Heliene, a Canadian solar panel manufacturer, officially unveiled its new solar panel assembly lines to the public this week in Iron Mountain, Minnesota. The company has been operating a 150 MW factory there since 2018. These lines are still making traditional 60- and 72-cell modules using older equipment, but now brand new equipment will be making solar mono and bifacial modules with half-cut cells right next door in a facility with an annual capacity of 420 MW. Over 100 members of the public, US Senators Amy Klobuchar and Minnesota’s Tina Smith, state senators and local media attended the inauguration of Heliene’s new manufacturing lines along with world-renowned solar energy entrepreneur Martin Pochtaruk, who choked up while thanking employees for making expansion possible. The expansion will bring Heliene’s total Minnesota jobs to 100.
Heliene began construction of its solar panel assembly facility before the passage of tax credits for manufacturing, which is the company’s first solar panel assembly facility and a portent of the future. The factory was built from the ground up in less than a year and production equipment was delivered just five weeks ago. The lines are scheduled to begin full test runs next week and Heliene is already focused on the future. Pochtaruk announced that Heliene will spend $7 million on modernized equipment for its original 150MW plant, doubling its capacity to 300MW. All this should be ready by July 2023. This will make Heliene’s manufacturing campus in Minnesota the second largest crystalline silicon solar module factory in the United States.
Below is a few fun facts about Heliene’s new production lines:
- The new factory now has four cell stringers accessed by two robots, preventing costly downtime in the event of equipment failure. The company’s first factory had two cell stringers accessed by a robot that could shut down all production if the older equipment faltered.

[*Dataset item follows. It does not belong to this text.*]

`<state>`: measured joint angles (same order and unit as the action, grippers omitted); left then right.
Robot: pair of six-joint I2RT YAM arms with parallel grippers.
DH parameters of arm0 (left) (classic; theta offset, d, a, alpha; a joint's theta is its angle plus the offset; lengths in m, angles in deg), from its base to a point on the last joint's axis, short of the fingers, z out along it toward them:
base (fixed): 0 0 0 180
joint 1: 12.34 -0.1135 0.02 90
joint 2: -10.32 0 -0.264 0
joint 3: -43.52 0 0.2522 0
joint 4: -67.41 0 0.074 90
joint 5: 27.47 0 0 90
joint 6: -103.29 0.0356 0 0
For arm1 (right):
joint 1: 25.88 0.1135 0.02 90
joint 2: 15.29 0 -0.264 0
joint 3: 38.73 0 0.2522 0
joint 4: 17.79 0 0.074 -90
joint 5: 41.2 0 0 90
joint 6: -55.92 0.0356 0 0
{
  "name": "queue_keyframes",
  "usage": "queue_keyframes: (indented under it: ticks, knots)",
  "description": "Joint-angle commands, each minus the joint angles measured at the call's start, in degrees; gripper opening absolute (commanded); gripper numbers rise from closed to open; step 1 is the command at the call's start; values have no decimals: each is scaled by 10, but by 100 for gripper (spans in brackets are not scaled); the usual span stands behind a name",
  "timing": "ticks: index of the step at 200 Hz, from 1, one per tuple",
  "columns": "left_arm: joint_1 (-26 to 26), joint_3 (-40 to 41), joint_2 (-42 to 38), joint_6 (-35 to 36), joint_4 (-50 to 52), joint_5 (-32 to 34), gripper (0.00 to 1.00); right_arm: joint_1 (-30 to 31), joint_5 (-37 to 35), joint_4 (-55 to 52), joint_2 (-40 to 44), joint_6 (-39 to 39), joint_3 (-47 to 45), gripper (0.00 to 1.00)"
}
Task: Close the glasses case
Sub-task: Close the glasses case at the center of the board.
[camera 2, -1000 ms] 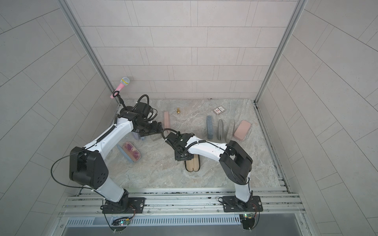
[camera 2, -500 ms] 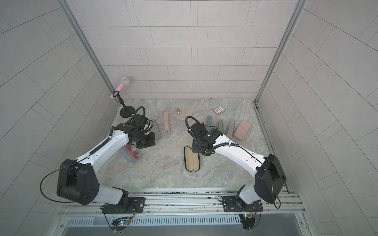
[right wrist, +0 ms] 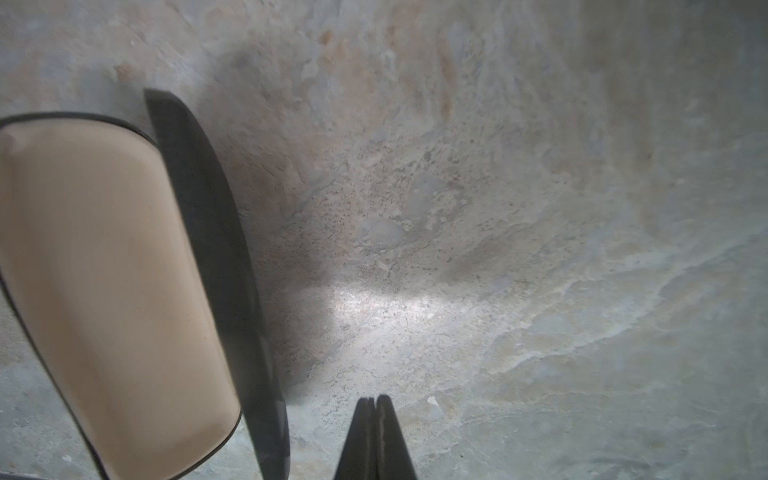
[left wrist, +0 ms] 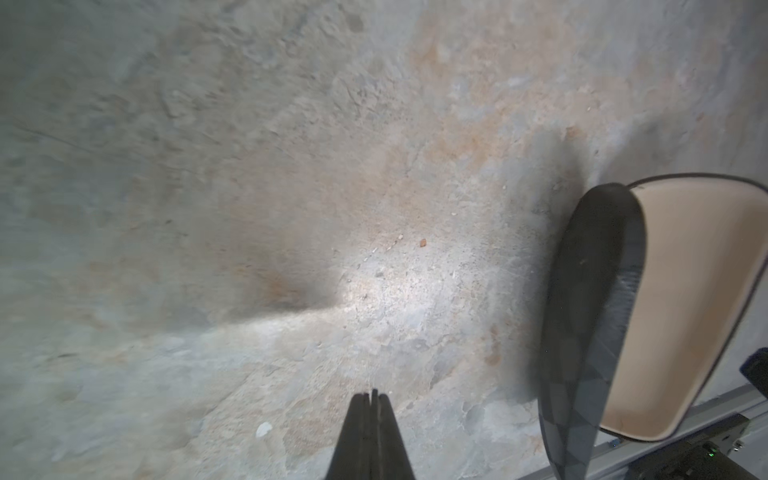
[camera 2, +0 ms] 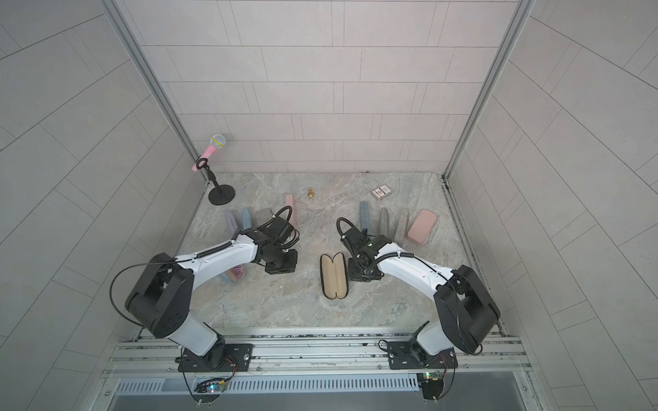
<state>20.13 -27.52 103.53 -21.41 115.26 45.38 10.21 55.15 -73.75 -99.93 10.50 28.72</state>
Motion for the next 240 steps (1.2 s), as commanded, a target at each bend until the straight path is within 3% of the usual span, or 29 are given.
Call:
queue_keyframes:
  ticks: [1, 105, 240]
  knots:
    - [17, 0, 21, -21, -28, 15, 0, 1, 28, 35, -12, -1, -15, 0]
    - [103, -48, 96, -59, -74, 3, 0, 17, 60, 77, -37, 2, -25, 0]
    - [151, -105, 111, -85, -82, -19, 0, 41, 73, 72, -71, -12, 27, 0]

- The new automated equipment is said to reduce labor by 70%, making Heliene solar panels better able to compete with cheap Asian imports. The company still plans to hire 60 people for the new lines, with more to come as additional shifts are added.
- With plenty of room to expand even further and plenty of local support, Heliene is evaluating the possibility of possibly starting manufacturing solar cells to discontinue depending on imports.